An exact copy of every record is the required answer.

Entries taken from a collection:

Segment Open

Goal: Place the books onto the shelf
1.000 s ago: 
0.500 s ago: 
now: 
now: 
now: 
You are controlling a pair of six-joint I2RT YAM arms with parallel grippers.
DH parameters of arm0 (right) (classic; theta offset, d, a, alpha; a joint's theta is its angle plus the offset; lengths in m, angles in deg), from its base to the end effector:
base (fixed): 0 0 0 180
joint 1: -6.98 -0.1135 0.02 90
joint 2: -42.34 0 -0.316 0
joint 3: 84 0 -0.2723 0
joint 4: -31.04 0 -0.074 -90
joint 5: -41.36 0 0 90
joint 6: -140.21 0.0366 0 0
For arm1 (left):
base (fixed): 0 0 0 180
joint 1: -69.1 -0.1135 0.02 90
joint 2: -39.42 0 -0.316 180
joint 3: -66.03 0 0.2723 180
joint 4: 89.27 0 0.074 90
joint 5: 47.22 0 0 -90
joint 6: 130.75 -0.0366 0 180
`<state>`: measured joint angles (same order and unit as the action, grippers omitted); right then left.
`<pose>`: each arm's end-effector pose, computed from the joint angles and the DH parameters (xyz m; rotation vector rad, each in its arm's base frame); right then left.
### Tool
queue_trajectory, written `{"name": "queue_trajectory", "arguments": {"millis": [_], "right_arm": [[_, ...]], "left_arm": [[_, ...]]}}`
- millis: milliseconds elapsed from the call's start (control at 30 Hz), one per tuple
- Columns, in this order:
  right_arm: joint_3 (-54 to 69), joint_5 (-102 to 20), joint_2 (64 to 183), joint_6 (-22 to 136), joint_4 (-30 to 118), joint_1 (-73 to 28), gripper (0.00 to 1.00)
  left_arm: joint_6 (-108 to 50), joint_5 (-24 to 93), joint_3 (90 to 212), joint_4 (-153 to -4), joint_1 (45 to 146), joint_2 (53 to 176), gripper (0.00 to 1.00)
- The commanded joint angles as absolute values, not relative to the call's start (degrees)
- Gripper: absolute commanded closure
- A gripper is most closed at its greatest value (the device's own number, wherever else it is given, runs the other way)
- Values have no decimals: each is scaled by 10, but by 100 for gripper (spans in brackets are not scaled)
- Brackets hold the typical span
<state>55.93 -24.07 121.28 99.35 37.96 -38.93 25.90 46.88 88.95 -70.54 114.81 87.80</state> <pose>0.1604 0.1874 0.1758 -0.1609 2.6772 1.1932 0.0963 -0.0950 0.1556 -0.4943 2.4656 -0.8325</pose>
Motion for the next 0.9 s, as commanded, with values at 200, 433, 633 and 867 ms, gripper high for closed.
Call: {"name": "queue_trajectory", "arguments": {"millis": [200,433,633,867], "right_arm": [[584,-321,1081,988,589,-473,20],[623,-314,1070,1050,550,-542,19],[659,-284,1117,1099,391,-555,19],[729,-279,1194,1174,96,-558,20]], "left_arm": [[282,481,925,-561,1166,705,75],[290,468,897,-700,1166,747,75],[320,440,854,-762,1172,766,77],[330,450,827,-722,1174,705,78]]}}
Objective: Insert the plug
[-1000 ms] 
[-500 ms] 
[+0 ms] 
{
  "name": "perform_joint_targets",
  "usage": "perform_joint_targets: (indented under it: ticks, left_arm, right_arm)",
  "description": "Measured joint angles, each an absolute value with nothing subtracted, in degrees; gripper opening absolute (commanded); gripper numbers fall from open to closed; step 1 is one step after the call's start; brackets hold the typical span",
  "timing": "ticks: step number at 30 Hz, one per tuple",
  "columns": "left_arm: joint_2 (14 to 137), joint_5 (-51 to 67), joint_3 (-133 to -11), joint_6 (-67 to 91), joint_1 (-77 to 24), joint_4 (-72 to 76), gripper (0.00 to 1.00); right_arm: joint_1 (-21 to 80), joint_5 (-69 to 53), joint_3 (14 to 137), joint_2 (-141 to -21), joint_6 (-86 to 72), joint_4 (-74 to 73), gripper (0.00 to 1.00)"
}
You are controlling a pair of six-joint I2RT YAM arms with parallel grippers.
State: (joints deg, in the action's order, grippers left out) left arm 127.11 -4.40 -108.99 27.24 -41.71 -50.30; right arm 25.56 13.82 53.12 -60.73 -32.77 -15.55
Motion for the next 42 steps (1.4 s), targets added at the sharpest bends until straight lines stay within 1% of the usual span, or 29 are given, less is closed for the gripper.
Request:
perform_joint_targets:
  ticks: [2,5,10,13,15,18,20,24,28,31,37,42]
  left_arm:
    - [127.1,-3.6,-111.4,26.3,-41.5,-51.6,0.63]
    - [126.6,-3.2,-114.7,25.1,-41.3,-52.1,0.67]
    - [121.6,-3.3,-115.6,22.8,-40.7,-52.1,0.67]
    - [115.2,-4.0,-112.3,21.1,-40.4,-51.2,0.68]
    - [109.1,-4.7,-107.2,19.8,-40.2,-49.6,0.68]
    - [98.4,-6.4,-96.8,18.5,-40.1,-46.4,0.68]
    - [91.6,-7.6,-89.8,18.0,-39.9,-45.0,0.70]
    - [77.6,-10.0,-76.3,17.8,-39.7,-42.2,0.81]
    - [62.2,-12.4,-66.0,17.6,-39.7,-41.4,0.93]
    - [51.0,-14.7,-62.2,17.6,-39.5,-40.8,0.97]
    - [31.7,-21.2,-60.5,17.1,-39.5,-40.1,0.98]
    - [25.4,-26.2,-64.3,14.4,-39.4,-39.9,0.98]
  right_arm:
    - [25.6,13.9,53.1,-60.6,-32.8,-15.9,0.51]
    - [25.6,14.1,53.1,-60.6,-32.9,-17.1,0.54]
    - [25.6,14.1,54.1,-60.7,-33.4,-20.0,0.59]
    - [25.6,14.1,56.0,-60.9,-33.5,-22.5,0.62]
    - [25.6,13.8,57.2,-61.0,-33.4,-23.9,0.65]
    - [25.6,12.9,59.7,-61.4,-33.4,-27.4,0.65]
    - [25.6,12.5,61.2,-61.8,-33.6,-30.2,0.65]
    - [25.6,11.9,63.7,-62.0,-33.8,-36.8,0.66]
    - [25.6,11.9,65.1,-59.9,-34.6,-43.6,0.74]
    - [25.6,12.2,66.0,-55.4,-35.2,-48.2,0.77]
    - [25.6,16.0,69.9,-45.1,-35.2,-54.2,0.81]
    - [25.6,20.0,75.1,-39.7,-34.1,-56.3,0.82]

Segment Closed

_Exercise output_:
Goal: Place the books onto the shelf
1.000 s ago: 
0.500 s ago: 
now: 
now: 
now: 
You are controlling a pair of six-joint I2RT YAM arms with parallel grippers.
DH parameters of arm0 (right) (classic; theta offset, d, a, alpha; a joint's theta is its angle plus the offset; lengths in m, angles in deg), from its base to the end effector:
base (fixed): 0 0 0 180
joint 1: -6.98 -0.1135 0.02 90
joint 2: -42.34 0 -0.316 0
joint 3: 84 0 -0.2723 0
joint 4: -31.04 0 -0.074 -90
joint 5: -41.36 0 0 90
joint 6: -140.21 0.0366 0 0
For arm1 (left):
base (fixed): 0 0 0 180
joint 1: -69.1 -0.1135 0.02 90
joint 2: -39.42 0 -0.316 180
joint 3: -66.03 0 0.2723 180
joint 4: 89.27 0 0.074 90
joint 5: 47.22 0 0 -90
joint 6: 130.75 -0.0366 0 180
`<state>`: measured joint angles (same order and unit as the action, grippers omitted); right then left.
`<pose>`: each arm's end-effector pose, computed from the joint angles and the DH parameters (xyz m; rotation vector rad, each in its arm's base frame); right then left.
### Tool
queue_trajectory, written `{"name": "queue_trajectory", "arguments": {"millis": [_], "right_arm": [[_, ...]], "left_arm": [[_, ...]]}}`
- millis: milliseconds elapsed from the call's start (control at 30 Hz), one per tuple
- Columns, in this order:
  right_arm: joint_3 (-54 to 69), joint_5 (-102 to 20), joint_2 (64 to 183), joint_6 (-22 to 136), joint_4 (-30 to 118), joint_1 (-73 to 28), gripper (0.00 to 1.00)
  left_arm: joint_6 (-108 to 50), joint_5 (-24 to 93), joint_3 (90 to 212), joint_4 (-153 to -4), joint_1 (45 to 146), joint_2 (53 to 176), gripper (0.00 to 1.00)
- The commanded joint angles as absolute values, not relative to the call's start (degrees)
- Gripper: absolute commanded closure
- A gripper is most closed at its greatest value (the device's own number, wherever else it is given, runs the other way)
- Values have no decimals: each is scaled by 10, but by 100 for gripper (spans in brackets are not scaled)
- Brackets hold the typical span
<state>55.93 -24.07 121.28 99.35 37.96 -38.93 25.90 46.88 88.95 -70.54 114.81 87.80</state> <pose>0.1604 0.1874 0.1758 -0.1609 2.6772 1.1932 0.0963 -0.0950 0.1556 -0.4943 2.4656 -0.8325</pose>
Motion for the next 0.9 s, as commanded, with values at 200, 433, 633 and 867 ms, gripper high for closed.
Call: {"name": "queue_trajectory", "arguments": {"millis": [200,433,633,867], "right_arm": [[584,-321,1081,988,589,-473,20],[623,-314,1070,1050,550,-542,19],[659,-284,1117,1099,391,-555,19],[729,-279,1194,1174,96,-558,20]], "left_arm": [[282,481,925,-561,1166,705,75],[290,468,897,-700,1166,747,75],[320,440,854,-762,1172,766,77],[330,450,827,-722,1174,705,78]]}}
Objective: Insert the plug
[-1000 ms] 
[-500 ms] 
[+0 ms] 
{
  "name": "perform_joint_targets",
  "usage": "perform_joint_targets: (indented under it: ticks, left_arm, right_arm)",
  "description": "Measured joint angles, each an absolute value with nothing subtracted, in degrees; gripper opening absolute (commanded); gripper numbers fall from open to closed; step 1 is one step after the call's start; brackets hold the typical span",
  "timing": "ticks: step number at 30 Hz, one per tuple",
  "columns": "left_arm: joint_2 (14 to 137), joint_5 (-51 to 67), joint_3 (-133 to -11), joint_6 (-67 to 91), joint_1 (-77 to 24), joint_4 (-72 to 76), gripper (0.00 to 1.00); right_arm: joint_1 (-21 to 80), joint_5 (-69 to 53), joint_3 (14 to 137), joint_2 (-141 to -21), joint_6 (-86 to 72), joint_4 (-74 to 73), gripper (0.00 to 1.00)"
}
You are controlling a pair of six-joint I2RT YAM arms with parallel grippers.
State: (joints deg, in the action's order, grippers left out) left arm 127.11 -4.40 -108.99 27.24 -41.71 -50.30; right arm 25.56 13.82 53.12 -60.73 -32.77 -15.55
Motion for the next 42 steps (1.4 s), targets added at the sharpest bends until straight lines stay within 1% of the usual span, or 29 are given, less is closed for the gripper.
Request:
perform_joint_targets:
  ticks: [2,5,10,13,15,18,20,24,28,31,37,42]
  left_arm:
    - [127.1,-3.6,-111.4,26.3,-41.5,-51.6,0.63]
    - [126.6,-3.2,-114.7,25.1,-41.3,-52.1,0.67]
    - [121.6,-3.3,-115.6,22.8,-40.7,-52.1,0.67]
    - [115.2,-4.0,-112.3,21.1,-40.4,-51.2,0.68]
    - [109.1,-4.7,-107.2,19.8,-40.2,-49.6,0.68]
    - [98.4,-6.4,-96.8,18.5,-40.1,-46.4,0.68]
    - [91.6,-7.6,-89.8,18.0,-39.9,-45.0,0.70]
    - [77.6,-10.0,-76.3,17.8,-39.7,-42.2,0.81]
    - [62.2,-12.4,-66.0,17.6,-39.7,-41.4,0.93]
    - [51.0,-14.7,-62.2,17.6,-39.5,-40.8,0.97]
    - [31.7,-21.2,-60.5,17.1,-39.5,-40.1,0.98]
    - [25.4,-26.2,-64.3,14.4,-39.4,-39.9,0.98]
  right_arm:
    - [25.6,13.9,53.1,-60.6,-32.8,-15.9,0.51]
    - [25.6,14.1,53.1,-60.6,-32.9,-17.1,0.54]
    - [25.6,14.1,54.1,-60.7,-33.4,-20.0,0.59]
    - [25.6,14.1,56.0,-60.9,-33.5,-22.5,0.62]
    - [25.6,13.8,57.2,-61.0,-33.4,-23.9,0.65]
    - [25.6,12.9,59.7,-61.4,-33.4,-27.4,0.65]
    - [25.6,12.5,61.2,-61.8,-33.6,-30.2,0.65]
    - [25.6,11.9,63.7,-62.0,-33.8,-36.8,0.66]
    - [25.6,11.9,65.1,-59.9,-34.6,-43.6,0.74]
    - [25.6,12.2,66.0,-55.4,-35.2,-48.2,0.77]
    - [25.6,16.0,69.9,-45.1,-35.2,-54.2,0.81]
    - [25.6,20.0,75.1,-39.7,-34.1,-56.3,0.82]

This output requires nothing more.